Hacker Newsnew | past | comments | ask | show | jobs | submitlogin
The Unwritten Contract of Solid State Drives (2017) (acm.org)
110 points by jitl on May 24, 2021 | hide | past | favorite | 51 comments


Unwritten 5 rules are:

Request Scale: SSD clients should issue large data requests or multiple concurrent requests. A small request scale leads to low resource utilization and reduces immediate and sustainable performance

Locality rule: SSD clients should access with locality. Workloads without locality can incur a poor immediate performance because frequent cache misses lead to many translation-related reads and writes.Poor locality also impacts sustainable performance because data movement during garbage collection and wear-leveling requires translations and mapping updates

Aligned Sequentiality rule: clients of SSDs with hybrid FTLs should start writing at the aligned beginning of a block boundary and write sequentially. This rule does not affect immediate performance since the conversion happens later, but violating this rule degrades sustainable performance because of costly data movement during the delayed conversion.

Grouping By Death Time rule: The death time of a page is the time the page is discarded or overwritten by the host. If a block has data with different death times, then there is a time window between the first and last page invalidations within which both live and dead data reside in the block. There are two practical ways to achieve this: 1) data with similar death times are gathered in the write sequence 2) placing death groups to different logical segments isolates them physically

Uniform Lifetime rule: clients of SSDs should create data with similar lifetimes. Lack of lifetime uniformity does not directly impact immediate performance,but impacts sustainable performance as it necessitates wear-leveling and leads to loss of capacity.


The concerns in the paper motivating the locality rule really only apply to low-end consumer SSDs. Enterprise/datacenter SSDs and high-end consumer SSDs all carry plenty of DRAM for the FTL, so they don't suffer as much penalty for poor locality and it's really only worth drawing a distinction between sequential and non-sequential access.

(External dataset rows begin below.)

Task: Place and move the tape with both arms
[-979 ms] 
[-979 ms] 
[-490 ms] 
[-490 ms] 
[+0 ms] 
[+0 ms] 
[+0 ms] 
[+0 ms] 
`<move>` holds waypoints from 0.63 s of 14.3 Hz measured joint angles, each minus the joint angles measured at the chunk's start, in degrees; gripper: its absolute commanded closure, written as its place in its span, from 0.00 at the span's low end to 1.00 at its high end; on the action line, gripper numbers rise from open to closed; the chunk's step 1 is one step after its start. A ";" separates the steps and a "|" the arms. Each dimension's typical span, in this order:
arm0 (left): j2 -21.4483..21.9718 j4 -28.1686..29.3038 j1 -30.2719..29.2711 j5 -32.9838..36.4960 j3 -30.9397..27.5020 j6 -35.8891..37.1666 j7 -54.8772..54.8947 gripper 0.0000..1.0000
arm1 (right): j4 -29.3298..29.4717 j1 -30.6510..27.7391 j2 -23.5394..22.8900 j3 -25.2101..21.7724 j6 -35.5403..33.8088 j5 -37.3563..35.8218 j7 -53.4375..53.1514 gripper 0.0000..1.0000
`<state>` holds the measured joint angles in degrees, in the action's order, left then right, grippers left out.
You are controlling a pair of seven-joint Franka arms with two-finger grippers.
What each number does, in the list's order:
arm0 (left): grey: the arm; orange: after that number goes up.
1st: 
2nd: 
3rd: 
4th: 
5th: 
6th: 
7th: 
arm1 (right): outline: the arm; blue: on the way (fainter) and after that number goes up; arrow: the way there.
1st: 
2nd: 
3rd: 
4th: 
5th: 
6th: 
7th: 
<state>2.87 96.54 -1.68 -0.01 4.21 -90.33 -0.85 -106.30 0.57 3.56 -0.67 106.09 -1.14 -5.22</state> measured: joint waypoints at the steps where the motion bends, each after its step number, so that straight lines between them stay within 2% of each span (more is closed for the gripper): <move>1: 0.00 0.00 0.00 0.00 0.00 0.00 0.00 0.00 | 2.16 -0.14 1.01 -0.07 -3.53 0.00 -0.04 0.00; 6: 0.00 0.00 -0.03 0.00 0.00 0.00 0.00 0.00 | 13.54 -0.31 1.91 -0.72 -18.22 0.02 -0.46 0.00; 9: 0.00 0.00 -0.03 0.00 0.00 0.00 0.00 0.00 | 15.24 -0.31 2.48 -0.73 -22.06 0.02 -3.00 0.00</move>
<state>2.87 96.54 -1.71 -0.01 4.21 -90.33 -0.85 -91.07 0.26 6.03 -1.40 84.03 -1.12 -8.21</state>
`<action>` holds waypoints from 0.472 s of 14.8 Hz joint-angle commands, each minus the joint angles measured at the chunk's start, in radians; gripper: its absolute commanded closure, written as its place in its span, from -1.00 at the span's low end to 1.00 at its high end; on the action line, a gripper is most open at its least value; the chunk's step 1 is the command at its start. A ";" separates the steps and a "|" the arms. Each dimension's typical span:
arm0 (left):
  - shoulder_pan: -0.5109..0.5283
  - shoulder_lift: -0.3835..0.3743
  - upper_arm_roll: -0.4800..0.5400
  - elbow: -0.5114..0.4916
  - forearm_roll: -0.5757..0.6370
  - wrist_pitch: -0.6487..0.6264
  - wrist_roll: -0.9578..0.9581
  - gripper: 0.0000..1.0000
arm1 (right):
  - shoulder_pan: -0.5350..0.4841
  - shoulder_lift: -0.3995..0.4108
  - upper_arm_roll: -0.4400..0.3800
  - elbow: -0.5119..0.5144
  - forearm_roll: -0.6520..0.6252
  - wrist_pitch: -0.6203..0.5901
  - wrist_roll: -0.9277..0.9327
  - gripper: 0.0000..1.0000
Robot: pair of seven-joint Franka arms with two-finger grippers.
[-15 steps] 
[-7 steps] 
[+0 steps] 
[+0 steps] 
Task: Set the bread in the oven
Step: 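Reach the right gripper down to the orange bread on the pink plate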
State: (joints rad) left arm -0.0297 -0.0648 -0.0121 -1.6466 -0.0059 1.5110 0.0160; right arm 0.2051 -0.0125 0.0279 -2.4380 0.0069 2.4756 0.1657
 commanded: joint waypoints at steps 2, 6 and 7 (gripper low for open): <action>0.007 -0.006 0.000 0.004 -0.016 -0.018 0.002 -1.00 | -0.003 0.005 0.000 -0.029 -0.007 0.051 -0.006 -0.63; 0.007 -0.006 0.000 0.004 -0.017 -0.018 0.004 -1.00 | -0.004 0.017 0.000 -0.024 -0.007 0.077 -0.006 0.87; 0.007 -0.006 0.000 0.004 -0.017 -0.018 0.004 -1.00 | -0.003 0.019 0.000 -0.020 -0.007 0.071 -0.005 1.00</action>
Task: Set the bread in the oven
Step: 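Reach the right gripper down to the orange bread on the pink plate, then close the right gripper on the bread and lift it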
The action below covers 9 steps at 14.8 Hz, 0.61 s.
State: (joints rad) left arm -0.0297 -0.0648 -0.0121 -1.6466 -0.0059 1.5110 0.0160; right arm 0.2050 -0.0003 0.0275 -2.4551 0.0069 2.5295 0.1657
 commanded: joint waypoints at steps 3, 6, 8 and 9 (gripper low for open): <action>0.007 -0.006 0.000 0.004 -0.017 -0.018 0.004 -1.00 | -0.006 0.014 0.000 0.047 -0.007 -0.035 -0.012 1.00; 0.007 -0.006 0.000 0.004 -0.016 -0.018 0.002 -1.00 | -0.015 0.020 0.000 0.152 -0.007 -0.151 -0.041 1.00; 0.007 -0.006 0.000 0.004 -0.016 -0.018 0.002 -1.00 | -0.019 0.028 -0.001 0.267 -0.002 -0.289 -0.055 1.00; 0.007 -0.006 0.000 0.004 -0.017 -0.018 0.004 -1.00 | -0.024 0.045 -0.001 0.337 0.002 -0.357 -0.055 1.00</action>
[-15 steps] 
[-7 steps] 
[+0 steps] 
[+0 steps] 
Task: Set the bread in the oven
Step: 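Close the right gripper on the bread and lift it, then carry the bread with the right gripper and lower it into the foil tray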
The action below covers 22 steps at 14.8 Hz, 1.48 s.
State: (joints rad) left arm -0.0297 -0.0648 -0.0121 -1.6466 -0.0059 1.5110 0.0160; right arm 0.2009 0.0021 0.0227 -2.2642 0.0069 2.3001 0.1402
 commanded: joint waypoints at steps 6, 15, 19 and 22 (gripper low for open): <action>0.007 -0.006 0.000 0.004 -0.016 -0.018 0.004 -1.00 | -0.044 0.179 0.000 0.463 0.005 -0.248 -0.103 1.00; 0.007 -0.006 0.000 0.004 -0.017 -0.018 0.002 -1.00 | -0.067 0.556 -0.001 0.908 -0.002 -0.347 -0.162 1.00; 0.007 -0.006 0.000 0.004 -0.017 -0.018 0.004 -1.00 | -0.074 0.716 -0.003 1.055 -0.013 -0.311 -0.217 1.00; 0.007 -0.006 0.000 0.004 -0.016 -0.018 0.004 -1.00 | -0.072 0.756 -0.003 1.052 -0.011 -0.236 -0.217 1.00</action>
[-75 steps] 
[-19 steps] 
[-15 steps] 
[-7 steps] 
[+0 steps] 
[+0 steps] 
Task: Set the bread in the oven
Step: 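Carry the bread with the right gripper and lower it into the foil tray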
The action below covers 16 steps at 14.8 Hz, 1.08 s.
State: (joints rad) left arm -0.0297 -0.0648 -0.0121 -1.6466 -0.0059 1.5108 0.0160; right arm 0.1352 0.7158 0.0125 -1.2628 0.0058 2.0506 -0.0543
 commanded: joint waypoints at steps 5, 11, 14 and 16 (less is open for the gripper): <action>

I also don't think it's common for SSDs to use the kind of hybrid page/block mapping FTL that the Aligned Sequentiality rule is about. These days, if you want a SSD that cuts down on DRAM costs, you want the NVMe Zoned Namespaces feature.

The problems that the Uniform Lifetime rule and Grouping By Death Time rule are concerned with can be handled explicitly with features like NVMe's Streams directives, or Zoned Namespaces.

Overall, this article doesn't seem to have aged particularly well, and I'm not sure it was that useful and relevant even in 2017.


At the application level (E.G. a database storage layout) even for zoned namespaces the GENERALIZED principles seem logical. Even in the old days for tiny 512 byte sectors the seek and re-write time for a partial update likely influenced designs. Today I consider myself lucky to get storage with 4K sectors and I recall seeing rumors that game console SSDs would ship with far larger erase blocks.

I would prefer all storage came with interfaces and common access protocols for utilizing the raw features of the device directly. An enumerate of raw permanent storage addresses (possibly read only, write only in one packet, or write via write-zone promotion), (readable?) write buffer locations which can be promoted to long term storage, etc.

That might be NMVe 'streams', which I haven't read about yet. A quick search result makes me think they might be close and could have evolved there, but weren't there 2 years ago. https://www.anandtech.com/show/14543/nvme-14-specification-p...


> Today I consider myself lucky to get storage with 4K sectors and I recall seeing rumors that game console SSDs would ship with far larger erase blocks.

The erase blocks on current NAND flash are already up to 16+MB, while the page sizes are typically 16kB. So even presenting the illusion of 4kB sectors requires a lot of extra background work from the SSD controller, and that's been true for generations.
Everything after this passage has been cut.